→ SOURCE DATA
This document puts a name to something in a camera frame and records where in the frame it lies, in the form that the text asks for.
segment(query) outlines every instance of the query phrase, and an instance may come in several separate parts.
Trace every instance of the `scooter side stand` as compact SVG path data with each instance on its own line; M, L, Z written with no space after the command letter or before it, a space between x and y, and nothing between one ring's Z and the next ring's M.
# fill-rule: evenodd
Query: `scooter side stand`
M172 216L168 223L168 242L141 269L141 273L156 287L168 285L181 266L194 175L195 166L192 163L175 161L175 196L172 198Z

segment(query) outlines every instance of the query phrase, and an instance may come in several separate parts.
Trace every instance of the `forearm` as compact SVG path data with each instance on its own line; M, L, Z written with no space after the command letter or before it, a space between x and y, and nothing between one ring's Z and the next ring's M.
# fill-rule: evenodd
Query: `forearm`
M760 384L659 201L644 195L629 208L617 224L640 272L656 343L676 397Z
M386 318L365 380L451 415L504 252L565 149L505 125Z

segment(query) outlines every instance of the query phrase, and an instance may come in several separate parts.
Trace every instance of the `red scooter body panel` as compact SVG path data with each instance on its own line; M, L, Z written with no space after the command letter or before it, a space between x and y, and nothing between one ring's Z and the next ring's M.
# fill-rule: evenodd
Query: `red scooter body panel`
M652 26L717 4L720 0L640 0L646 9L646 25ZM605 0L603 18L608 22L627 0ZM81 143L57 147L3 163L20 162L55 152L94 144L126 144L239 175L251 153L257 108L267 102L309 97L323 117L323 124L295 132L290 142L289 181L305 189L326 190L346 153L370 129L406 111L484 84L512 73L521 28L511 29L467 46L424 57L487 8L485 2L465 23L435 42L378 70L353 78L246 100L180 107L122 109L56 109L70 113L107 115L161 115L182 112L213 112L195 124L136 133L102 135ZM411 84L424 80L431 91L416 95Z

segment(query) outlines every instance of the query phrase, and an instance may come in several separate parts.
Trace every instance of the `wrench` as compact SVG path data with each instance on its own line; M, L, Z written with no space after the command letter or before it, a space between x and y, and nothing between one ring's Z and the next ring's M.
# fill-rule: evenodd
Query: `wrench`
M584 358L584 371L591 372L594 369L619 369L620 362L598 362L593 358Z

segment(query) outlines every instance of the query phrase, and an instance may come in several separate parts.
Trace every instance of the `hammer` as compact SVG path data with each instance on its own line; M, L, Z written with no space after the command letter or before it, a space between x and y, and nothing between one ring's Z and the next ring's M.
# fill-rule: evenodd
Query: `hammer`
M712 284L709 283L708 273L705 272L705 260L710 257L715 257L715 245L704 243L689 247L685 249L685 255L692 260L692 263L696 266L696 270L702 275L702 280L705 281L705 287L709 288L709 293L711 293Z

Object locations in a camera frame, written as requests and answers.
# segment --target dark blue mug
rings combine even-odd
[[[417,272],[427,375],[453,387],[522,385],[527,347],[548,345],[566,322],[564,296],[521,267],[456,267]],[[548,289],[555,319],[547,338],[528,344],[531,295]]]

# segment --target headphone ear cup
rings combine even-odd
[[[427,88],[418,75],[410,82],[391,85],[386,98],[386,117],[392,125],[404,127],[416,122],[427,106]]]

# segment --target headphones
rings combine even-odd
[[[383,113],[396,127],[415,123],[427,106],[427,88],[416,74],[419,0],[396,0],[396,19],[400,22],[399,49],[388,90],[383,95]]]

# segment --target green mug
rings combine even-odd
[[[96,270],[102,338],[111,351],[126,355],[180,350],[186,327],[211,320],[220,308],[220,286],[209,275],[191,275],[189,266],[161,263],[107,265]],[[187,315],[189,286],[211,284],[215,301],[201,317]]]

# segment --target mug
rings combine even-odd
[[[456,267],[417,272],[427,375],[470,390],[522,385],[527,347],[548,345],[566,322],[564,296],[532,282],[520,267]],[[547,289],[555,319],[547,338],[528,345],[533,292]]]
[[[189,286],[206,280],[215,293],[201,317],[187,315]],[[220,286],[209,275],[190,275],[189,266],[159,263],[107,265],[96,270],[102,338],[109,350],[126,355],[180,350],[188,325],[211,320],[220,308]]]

* * *

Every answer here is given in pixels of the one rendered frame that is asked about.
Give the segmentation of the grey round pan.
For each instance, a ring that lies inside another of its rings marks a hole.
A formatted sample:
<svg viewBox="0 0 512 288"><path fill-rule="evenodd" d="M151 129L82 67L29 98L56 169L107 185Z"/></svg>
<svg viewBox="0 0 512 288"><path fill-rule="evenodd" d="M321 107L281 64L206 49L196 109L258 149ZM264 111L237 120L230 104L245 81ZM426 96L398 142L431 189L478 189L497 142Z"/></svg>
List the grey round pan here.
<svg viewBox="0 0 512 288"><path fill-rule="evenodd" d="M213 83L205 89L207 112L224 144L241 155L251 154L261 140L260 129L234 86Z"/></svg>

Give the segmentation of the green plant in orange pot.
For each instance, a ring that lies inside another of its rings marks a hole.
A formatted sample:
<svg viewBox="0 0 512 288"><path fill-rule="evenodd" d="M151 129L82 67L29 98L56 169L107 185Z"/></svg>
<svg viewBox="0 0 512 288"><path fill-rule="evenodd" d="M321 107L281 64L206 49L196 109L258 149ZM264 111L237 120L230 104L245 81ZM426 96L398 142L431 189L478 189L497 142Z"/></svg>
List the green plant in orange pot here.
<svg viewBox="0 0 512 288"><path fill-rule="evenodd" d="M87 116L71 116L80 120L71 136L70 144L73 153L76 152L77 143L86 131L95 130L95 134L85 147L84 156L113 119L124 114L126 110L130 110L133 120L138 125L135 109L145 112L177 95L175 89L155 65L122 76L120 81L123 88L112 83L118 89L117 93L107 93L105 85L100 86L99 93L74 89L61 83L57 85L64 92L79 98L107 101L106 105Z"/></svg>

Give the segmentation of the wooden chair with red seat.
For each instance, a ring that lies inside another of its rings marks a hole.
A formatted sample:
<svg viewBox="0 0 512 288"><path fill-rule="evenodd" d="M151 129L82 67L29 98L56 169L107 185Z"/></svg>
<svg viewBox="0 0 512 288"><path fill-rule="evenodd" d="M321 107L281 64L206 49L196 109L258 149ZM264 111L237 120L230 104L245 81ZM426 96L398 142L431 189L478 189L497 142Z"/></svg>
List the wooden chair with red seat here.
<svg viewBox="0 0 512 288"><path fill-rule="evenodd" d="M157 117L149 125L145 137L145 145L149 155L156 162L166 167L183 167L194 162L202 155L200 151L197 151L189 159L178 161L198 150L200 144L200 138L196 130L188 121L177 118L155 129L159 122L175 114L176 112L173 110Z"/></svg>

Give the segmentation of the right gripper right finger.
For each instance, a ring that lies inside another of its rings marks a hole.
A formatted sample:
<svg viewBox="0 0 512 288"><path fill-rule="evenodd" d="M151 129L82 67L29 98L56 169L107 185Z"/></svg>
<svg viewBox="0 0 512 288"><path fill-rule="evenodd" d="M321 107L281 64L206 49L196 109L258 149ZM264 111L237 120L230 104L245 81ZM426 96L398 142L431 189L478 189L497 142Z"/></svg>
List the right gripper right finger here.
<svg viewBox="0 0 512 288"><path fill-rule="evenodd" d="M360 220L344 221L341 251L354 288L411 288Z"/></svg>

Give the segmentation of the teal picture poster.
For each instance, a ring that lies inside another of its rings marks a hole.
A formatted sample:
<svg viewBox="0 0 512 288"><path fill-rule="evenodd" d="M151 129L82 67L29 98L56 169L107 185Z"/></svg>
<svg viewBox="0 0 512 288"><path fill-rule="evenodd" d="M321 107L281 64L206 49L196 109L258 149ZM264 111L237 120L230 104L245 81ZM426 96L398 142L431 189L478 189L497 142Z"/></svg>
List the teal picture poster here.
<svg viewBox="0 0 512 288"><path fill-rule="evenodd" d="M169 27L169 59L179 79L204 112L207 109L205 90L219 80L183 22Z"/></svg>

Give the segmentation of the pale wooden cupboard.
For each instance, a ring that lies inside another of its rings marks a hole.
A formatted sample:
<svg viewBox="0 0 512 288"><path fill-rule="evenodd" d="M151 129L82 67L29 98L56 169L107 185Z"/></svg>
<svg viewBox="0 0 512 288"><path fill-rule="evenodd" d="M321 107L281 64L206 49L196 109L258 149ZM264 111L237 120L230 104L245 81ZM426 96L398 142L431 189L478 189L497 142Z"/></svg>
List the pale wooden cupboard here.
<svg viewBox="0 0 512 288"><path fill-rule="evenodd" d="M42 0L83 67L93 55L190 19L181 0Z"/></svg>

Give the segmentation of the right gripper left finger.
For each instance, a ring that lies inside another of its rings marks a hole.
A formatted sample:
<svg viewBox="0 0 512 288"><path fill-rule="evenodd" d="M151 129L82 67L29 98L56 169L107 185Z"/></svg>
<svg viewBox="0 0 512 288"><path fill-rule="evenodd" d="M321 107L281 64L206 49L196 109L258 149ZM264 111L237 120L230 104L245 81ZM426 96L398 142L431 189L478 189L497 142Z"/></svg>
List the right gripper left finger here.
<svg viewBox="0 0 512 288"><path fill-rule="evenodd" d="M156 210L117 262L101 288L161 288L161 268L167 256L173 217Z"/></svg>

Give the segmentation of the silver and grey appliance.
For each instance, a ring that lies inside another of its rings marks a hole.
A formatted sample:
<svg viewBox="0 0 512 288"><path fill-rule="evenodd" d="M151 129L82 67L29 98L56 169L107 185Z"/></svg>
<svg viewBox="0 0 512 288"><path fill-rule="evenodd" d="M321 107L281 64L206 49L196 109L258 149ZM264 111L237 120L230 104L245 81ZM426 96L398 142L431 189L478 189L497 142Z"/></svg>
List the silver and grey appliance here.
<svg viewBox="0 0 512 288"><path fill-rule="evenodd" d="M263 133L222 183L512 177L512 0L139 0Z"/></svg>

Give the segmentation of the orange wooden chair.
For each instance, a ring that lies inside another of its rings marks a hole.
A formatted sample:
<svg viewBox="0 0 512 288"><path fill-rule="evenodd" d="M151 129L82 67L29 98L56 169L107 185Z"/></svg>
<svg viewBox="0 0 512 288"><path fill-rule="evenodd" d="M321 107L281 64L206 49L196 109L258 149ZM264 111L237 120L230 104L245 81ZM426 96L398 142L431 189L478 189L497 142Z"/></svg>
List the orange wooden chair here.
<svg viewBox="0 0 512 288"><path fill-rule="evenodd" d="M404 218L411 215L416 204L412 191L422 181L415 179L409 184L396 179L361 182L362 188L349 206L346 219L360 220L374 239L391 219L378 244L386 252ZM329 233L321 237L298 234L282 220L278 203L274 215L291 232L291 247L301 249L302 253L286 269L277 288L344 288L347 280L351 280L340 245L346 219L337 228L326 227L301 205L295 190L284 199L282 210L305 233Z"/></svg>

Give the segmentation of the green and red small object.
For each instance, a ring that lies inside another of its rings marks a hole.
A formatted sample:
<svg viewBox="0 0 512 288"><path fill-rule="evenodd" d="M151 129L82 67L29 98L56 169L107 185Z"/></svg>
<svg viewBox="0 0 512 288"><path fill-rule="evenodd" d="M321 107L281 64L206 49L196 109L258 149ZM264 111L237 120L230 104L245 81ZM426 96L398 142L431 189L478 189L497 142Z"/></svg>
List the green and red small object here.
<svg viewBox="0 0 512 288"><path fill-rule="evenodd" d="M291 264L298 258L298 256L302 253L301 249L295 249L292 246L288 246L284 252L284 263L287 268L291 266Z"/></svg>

→ TASK DETAILS
Your answer should be the lines of the records that include the word "target".

→ RESPONSE
# segment --target dark blue mug
# segment --target headphone ear cup
# segment --target headphones
# segment --target green mug
# segment --target mug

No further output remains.